Chapter 4 Jewels and Broken Glass
JEWELS AND brOKEN GLASS
So far, I hadn’t been as affected as I’d expected.
Perhaps I’d finally found the serenity of extreme old age.
More likely, I was just numb. My suite, to my secret relief, didn’t have a view of the Residenzschloss, which allowed me to wait until tomorrow to confront more of my past. The space, although rather ornate and boasting a most beautiful sage-green wallpaper in the bedroom, bore no resemblance to the palace rooms of my childhood—another relief. Tomorrow would be soon enough.
Alix helped me unpack my two cases, which I appreciated, and then we had our tea and Lebkuchen, which Ben greatly enjoyed.

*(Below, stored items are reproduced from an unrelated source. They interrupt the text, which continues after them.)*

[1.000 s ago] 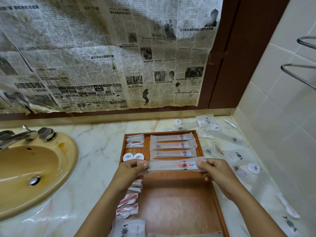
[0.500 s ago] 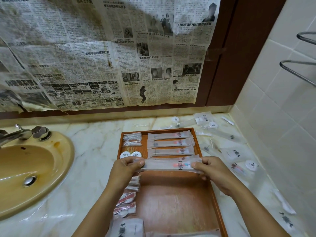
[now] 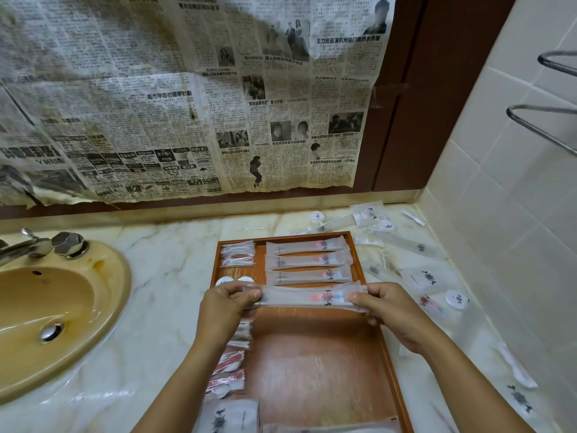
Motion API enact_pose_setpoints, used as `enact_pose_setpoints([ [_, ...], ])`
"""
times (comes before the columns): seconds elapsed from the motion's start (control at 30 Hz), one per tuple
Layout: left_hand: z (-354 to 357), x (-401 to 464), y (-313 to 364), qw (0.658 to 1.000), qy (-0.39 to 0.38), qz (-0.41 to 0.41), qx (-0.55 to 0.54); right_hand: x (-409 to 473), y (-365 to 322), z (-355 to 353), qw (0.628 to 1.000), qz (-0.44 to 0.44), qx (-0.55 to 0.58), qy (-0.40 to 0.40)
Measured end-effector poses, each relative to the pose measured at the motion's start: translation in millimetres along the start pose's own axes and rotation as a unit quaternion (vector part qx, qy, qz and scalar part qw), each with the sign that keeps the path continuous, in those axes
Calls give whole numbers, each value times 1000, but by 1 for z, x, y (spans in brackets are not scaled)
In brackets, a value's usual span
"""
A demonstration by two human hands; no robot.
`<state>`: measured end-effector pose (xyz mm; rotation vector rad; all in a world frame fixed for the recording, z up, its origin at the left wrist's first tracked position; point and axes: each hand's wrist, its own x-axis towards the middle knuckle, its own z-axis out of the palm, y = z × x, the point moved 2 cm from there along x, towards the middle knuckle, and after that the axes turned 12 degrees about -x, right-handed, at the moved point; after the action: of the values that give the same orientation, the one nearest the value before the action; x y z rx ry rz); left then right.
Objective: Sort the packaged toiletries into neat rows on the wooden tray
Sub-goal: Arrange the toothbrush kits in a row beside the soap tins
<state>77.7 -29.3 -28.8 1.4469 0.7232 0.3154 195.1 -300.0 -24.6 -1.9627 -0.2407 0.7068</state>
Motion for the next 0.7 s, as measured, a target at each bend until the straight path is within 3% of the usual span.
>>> enact_pose_setpoints([
  [0.13, 2, -2, -4, 999, -12, 5, 44, 0, 6, -3, 1000, 3, -18, -1],
  [0.27, 9, -5, -9, 987, -24, 38, 155, 4, 21, -6, 991, 19, -129, 19],
  [0.7, 33, 7, -36, 927, -63, 105, 355, 32, 46, 5, 935, 42, -311, 166],
])
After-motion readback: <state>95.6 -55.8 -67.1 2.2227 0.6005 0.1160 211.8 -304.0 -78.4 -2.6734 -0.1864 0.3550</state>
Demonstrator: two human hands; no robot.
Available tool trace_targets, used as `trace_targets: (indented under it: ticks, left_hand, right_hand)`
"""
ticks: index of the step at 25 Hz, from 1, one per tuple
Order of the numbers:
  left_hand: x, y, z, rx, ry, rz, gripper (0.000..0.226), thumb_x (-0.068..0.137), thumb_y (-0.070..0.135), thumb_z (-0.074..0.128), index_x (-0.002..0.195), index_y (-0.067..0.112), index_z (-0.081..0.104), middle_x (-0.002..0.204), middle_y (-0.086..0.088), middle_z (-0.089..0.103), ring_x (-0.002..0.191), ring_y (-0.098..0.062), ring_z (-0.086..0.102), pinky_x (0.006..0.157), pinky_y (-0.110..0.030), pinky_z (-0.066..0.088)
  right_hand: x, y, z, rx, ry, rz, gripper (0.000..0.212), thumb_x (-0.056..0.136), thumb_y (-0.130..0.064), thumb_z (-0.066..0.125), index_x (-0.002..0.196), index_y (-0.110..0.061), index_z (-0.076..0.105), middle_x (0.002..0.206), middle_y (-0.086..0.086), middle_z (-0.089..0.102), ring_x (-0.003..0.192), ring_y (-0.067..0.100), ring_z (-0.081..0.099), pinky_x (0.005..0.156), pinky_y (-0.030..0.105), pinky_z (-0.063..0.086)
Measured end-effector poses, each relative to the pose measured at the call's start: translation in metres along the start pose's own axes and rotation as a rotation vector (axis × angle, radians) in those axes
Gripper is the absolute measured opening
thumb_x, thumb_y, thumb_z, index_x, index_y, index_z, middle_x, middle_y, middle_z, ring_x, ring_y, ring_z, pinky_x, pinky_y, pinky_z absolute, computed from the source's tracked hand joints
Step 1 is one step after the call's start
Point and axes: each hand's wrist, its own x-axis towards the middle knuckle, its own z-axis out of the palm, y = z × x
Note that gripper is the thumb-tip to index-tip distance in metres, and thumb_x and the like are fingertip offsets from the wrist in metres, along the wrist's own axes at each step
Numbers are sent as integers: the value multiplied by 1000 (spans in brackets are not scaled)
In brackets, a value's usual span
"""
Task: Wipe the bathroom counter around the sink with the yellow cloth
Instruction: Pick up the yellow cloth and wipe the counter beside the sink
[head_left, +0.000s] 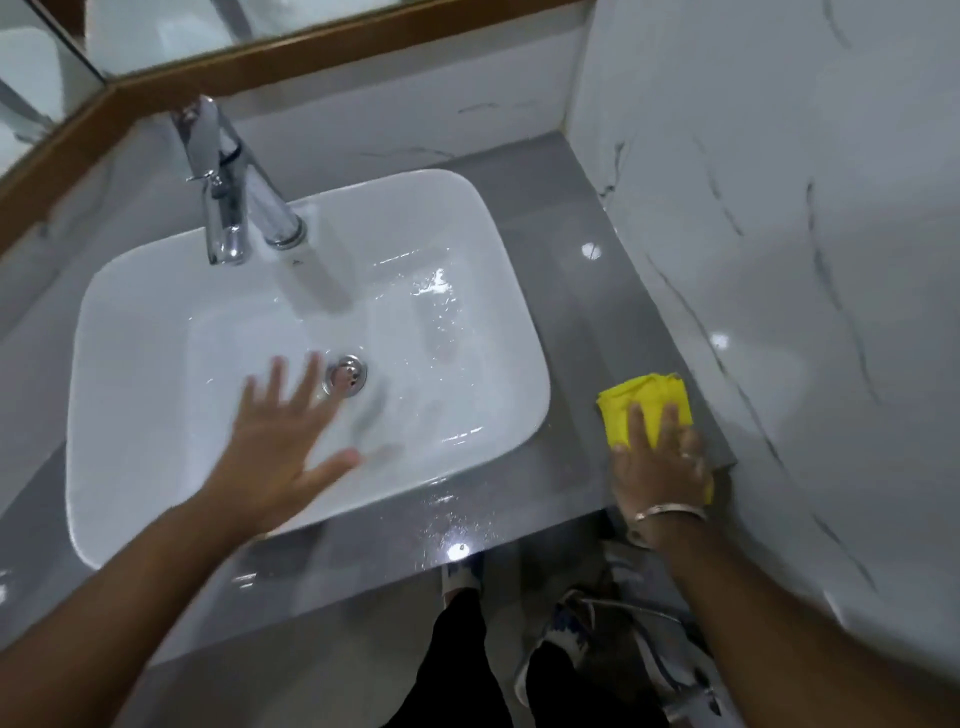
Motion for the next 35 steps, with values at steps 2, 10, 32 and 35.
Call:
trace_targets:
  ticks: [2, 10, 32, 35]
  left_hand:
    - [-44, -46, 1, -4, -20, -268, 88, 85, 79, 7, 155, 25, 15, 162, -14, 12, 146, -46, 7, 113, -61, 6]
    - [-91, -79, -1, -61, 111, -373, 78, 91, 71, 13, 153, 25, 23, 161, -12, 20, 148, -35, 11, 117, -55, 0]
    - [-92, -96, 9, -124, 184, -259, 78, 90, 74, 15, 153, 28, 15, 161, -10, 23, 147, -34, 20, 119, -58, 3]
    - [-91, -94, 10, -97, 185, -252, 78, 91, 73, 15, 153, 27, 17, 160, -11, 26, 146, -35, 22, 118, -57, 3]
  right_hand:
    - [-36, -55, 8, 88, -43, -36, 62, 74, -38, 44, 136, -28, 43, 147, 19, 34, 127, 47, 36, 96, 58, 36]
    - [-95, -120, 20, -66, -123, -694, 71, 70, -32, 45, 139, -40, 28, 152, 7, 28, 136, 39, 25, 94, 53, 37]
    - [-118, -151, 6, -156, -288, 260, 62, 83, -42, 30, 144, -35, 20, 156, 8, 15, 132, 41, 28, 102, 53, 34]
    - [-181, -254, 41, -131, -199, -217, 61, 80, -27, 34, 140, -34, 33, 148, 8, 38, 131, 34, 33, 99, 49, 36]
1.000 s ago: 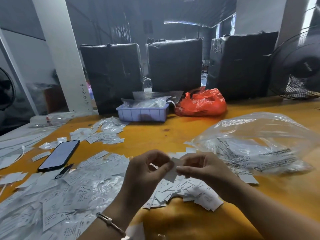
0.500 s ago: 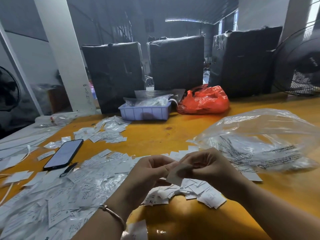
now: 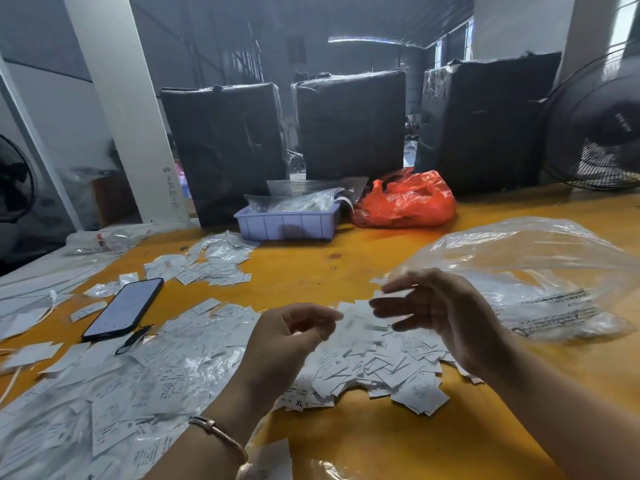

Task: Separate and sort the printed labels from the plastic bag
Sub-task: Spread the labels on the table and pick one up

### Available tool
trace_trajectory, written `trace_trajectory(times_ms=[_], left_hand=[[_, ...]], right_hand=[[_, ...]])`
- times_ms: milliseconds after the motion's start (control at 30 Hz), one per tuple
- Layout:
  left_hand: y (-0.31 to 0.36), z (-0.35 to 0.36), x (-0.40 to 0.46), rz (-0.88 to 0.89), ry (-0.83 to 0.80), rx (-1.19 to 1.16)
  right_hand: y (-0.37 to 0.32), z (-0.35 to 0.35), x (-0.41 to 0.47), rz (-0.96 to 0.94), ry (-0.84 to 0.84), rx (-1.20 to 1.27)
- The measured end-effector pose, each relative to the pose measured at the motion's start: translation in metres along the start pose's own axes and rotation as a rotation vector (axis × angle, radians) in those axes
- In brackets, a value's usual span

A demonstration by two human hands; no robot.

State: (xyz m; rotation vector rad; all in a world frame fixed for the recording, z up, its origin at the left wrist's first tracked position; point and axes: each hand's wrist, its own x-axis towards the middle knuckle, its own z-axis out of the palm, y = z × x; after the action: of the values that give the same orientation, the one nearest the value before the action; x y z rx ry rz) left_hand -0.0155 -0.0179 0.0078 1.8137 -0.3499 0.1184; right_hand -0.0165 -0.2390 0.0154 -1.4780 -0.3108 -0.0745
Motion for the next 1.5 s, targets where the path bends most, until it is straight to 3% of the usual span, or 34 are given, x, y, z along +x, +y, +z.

“They’re, like, gingerbread cookies or something,” he said.
“Except not. They taste kind of … complicated. Spicy and complicated. I really like the ones with chocolate on them. Maybe we could buy these from someplace when we get home.”

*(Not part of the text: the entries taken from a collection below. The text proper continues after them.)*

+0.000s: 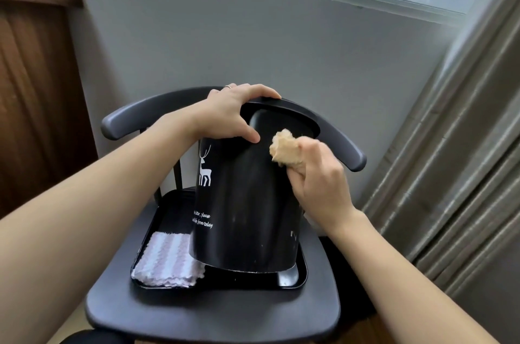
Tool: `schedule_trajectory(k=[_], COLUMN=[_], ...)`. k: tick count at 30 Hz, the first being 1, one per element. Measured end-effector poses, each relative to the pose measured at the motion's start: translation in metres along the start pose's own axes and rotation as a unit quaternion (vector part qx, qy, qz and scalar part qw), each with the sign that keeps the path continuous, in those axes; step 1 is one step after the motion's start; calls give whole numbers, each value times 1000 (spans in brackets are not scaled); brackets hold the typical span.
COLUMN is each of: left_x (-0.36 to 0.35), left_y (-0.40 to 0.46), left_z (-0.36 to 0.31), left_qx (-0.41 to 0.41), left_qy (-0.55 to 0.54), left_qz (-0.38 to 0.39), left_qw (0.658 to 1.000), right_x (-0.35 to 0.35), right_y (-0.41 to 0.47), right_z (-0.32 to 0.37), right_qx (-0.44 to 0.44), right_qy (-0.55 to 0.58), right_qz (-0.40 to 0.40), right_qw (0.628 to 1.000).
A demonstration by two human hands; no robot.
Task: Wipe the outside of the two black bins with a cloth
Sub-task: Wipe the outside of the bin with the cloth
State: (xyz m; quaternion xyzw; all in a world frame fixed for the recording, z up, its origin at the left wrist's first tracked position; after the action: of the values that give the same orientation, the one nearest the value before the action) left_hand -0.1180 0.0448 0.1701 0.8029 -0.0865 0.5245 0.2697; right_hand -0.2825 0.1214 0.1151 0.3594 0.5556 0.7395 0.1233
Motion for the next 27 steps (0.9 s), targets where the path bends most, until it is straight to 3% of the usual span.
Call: schedule_trajectory(k=[7,11,14,22,27], left_x=[-2,-1,-2,-3,-3], left_y=[1,1,1,1,2], left_z=[-3,0,-2,-7,-7], left_qx=[-10,-9,-15,-12,-16], left_qy=[5,8,4,5,11], left_qz=[-4,-6,-5,-9,-6], left_qw=[1000,1000,1000,1000,1000], right_x=[-3,-13,-13,-2,-3], right_y=[18,-2,-3,23,1], right_z=[-5,-3,-5,-12,2], right_qx=[-53,-126,-168,-114,10], right_qy=[-123,-50,25,31,6], right_qz=[-6,29,5,-42,-18], right_qw=[991,990,985,992,1000])
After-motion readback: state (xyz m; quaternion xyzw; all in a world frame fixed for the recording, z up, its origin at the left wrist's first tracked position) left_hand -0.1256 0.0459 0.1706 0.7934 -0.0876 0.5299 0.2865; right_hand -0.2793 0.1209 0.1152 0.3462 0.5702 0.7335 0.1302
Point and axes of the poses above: each hand's wrist, its own y-axis towards the middle knuckle, its own x-axis out of the back of the hand, z = x × y, the point moved 7 cm from there along y, towards the middle knuckle, and after that the axes turned 14 degrees about y, right-handed, at the moved point
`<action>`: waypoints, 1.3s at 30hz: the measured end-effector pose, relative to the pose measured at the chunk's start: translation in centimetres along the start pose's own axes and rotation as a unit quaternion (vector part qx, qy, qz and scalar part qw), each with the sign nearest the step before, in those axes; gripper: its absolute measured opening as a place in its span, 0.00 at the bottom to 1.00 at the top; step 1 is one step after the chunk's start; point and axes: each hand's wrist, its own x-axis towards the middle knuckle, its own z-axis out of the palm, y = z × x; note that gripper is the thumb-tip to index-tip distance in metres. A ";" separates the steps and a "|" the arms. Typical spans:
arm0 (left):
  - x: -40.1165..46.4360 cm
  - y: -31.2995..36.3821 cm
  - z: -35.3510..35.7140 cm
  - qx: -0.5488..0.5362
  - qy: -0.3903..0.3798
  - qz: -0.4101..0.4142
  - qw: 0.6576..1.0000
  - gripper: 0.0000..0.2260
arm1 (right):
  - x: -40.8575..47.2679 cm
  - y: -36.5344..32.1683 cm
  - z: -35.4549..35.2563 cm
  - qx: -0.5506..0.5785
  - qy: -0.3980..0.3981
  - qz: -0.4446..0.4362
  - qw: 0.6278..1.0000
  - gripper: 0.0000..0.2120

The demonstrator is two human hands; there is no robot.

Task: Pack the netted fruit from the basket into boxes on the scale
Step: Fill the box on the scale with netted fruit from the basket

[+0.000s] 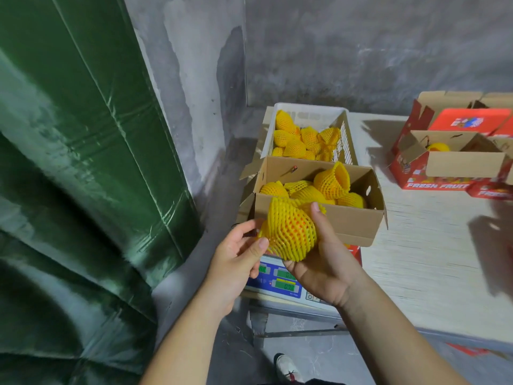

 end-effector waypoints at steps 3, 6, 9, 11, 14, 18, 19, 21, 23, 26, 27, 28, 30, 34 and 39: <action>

“Not possible,” I said. “Not der echte Lebkuchen—real Lebkuchen. If you like, I could show you how to make them the next time you visit me, but you must have patience. They’re much better if you prepare your own candied citrus peel and your own spice mix, and few people want to do that now.
It’s all shortcuts, as they rush about.”
“Well, to be fair,” Alix said, “not everybody lives in a palace with a cook and a … scullery maid or whatever.”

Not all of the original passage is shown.